-- EXCERPTED RECORDS follows --
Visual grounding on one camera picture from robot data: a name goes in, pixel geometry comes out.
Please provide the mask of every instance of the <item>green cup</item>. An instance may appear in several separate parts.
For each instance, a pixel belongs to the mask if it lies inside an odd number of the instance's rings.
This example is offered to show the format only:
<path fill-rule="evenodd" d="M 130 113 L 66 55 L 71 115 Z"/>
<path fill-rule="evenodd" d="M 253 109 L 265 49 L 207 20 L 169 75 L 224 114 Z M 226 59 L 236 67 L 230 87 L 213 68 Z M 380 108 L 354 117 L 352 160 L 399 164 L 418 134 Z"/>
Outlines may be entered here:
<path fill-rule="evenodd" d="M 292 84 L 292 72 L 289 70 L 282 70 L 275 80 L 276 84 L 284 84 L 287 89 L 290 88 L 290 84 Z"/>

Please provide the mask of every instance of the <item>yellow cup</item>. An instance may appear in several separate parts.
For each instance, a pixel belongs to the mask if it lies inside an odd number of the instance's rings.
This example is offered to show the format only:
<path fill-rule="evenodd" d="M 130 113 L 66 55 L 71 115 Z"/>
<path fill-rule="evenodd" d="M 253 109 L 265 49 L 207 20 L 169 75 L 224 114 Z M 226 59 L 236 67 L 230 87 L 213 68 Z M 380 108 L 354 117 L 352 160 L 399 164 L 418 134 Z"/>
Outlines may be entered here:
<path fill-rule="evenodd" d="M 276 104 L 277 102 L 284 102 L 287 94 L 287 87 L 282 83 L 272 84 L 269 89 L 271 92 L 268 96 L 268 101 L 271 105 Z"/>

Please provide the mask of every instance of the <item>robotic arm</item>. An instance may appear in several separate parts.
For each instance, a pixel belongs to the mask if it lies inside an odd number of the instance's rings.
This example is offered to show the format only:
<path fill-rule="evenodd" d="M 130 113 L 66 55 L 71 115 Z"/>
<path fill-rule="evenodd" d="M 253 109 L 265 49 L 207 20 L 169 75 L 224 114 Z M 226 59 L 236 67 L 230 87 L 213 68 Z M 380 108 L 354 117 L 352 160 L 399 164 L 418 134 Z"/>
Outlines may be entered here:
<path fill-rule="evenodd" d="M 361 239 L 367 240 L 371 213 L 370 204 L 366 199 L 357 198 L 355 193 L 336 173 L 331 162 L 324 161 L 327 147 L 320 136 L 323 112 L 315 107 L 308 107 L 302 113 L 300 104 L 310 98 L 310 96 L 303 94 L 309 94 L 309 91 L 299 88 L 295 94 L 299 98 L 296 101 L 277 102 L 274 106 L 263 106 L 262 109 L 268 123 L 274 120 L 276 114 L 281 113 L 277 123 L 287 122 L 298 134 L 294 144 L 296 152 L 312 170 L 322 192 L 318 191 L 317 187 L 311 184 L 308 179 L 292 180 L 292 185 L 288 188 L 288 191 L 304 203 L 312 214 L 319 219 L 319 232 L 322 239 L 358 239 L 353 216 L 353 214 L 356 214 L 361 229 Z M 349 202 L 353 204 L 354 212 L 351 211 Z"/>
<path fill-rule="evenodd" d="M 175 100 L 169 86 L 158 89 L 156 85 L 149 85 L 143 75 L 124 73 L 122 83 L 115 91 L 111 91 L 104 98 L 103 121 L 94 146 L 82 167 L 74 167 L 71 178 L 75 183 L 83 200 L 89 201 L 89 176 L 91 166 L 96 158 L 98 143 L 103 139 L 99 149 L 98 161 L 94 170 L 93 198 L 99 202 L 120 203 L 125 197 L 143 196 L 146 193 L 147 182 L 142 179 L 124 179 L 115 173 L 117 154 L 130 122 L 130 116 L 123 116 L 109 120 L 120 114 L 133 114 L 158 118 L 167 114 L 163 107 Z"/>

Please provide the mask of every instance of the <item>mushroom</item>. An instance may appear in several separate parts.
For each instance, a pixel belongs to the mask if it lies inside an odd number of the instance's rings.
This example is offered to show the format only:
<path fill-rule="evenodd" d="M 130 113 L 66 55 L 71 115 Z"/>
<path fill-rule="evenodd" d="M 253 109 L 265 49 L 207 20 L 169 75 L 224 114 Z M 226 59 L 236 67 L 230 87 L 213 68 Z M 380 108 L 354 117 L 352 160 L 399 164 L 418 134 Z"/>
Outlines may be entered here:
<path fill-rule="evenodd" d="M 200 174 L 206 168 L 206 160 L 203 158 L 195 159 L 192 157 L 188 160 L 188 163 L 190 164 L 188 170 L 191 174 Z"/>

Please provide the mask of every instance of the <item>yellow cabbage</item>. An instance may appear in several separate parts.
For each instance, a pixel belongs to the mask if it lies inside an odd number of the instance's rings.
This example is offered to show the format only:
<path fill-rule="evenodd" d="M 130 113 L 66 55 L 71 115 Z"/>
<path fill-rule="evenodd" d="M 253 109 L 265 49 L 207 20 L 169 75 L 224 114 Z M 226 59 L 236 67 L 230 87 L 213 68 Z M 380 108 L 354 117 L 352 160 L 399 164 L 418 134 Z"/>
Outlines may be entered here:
-- EXCERPTED RECORDS concluded --
• **YOUR OBJECTIVE**: The answer must be every record above, repeated exactly as written.

• **RESULT OF THE TASK**:
Visual grounding on one camera picture from robot data: a name goes in, pixel geometry comes out.
Please provide the mask of every instance of the <item>green cup</item>. An instance may appear in several separate parts.
For each instance, a pixel belongs to the mask if it lies inside an odd number of the instance's rings.
This example is offered to show the format only:
<path fill-rule="evenodd" d="M 130 113 L 66 55 L 71 115 Z"/>
<path fill-rule="evenodd" d="M 253 109 L 265 49 L 207 20 L 169 75 L 224 114 Z M 226 59 L 236 67 L 230 87 L 213 68 Z M 380 108 L 354 117 L 352 160 L 399 164 L 418 134 Z"/>
Outlines may be entered here:
<path fill-rule="evenodd" d="M 292 84 L 292 72 L 289 70 L 282 70 L 275 80 L 276 84 L 284 84 L 287 89 L 290 88 L 290 84 Z"/>

Please provide the mask of every instance of the <item>yellow cup</item>. An instance may appear in several separate parts.
For each instance, a pixel belongs to the mask if it lies inside an odd number of the instance's rings.
This example is offered to show the format only:
<path fill-rule="evenodd" d="M 130 113 L 66 55 L 71 115 Z"/>
<path fill-rule="evenodd" d="M 253 109 L 265 49 L 207 20 L 169 75 L 224 114 Z M 226 59 L 236 67 L 230 87 L 213 68 Z M 380 108 L 354 117 L 352 160 L 399 164 L 418 134 Z"/>
Outlines may be entered here:
<path fill-rule="evenodd" d="M 276 104 L 277 102 L 284 102 L 287 94 L 287 87 L 282 83 L 272 84 L 269 89 L 271 92 L 268 96 L 268 101 L 271 105 Z"/>

Please provide the mask of every instance of the <item>robotic arm</item>. An instance may appear in several separate parts.
For each instance, a pixel belongs to the mask if it lies inside an odd number of the instance's rings.
This example is offered to show the format only:
<path fill-rule="evenodd" d="M 130 113 L 66 55 L 71 115 Z"/>
<path fill-rule="evenodd" d="M 253 109 L 265 49 L 207 20 L 169 75 L 224 114 Z M 226 59 L 236 67 L 230 87 L 213 68 Z M 380 108 L 354 117 L 352 160 L 399 164 L 418 134 Z"/>
Outlines may be entered here:
<path fill-rule="evenodd" d="M 361 239 L 367 240 L 371 213 L 370 204 L 366 199 L 357 198 L 355 193 L 336 173 L 331 162 L 324 161 L 327 147 L 320 136 L 323 112 L 315 107 L 308 107 L 302 113 L 300 104 L 310 98 L 310 96 L 303 94 L 309 94 L 309 91 L 299 88 L 295 94 L 299 98 L 296 101 L 277 102 L 274 106 L 263 106 L 262 109 L 268 123 L 274 120 L 276 114 L 281 113 L 277 123 L 287 122 L 298 134 L 294 144 L 296 152 L 312 170 L 322 192 L 318 191 L 317 187 L 311 184 L 308 179 L 292 180 L 292 185 L 288 188 L 288 191 L 304 203 L 312 214 L 319 219 L 319 232 L 322 239 L 358 239 L 353 216 L 353 214 L 356 214 L 361 229 Z M 349 202 L 353 204 L 354 212 L 351 211 Z"/>
<path fill-rule="evenodd" d="M 175 100 L 169 86 L 158 89 L 156 85 L 149 85 L 143 75 L 124 73 L 122 83 L 115 91 L 111 91 L 104 98 L 103 121 L 94 146 L 82 167 L 74 167 L 71 178 L 75 183 L 83 200 L 89 201 L 89 176 L 91 166 L 96 158 L 98 143 L 103 139 L 99 149 L 98 161 L 94 170 L 93 198 L 99 202 L 120 203 L 125 197 L 143 196 L 146 193 L 147 182 L 142 179 L 124 179 L 115 173 L 117 154 L 130 122 L 130 116 L 123 116 L 109 120 L 120 114 L 133 114 L 158 118 L 167 114 L 163 107 Z"/>

Please provide the mask of every instance of the <item>mushroom</item>. An instance may appear in several separate parts.
For each instance, a pixel belongs to the mask if it lies inside an odd number of the instance's rings.
This example is offered to show the format only:
<path fill-rule="evenodd" d="M 130 113 L 66 55 L 71 115 Z"/>
<path fill-rule="evenodd" d="M 253 109 L 265 49 L 207 20 L 169 75 L 224 114 Z M 226 59 L 236 67 L 230 87 L 213 68 Z M 380 108 L 354 117 L 352 160 L 399 164 L 418 134 Z"/>
Outlines may be entered here:
<path fill-rule="evenodd" d="M 200 174 L 206 168 L 206 160 L 203 158 L 195 159 L 192 157 L 188 160 L 188 163 L 190 164 L 188 170 L 191 174 Z"/>

Please provide the mask of every instance of the <item>yellow cabbage</item>. An instance may appear in several separate parts.
For each instance, a pixel belongs to the mask if it lies inside an odd number of the instance's rings.
This example is offered to show the format only:
<path fill-rule="evenodd" d="M 130 113 L 66 55 L 71 115 Z"/>
<path fill-rule="evenodd" d="M 253 109 L 265 49 L 207 20 L 169 75 L 224 114 Z M 226 59 L 236 67 L 230 87 L 213 68 Z M 380 108 L 354 117 L 352 160 L 399 164 L 418 134 Z"/>
Outlines may be entered here:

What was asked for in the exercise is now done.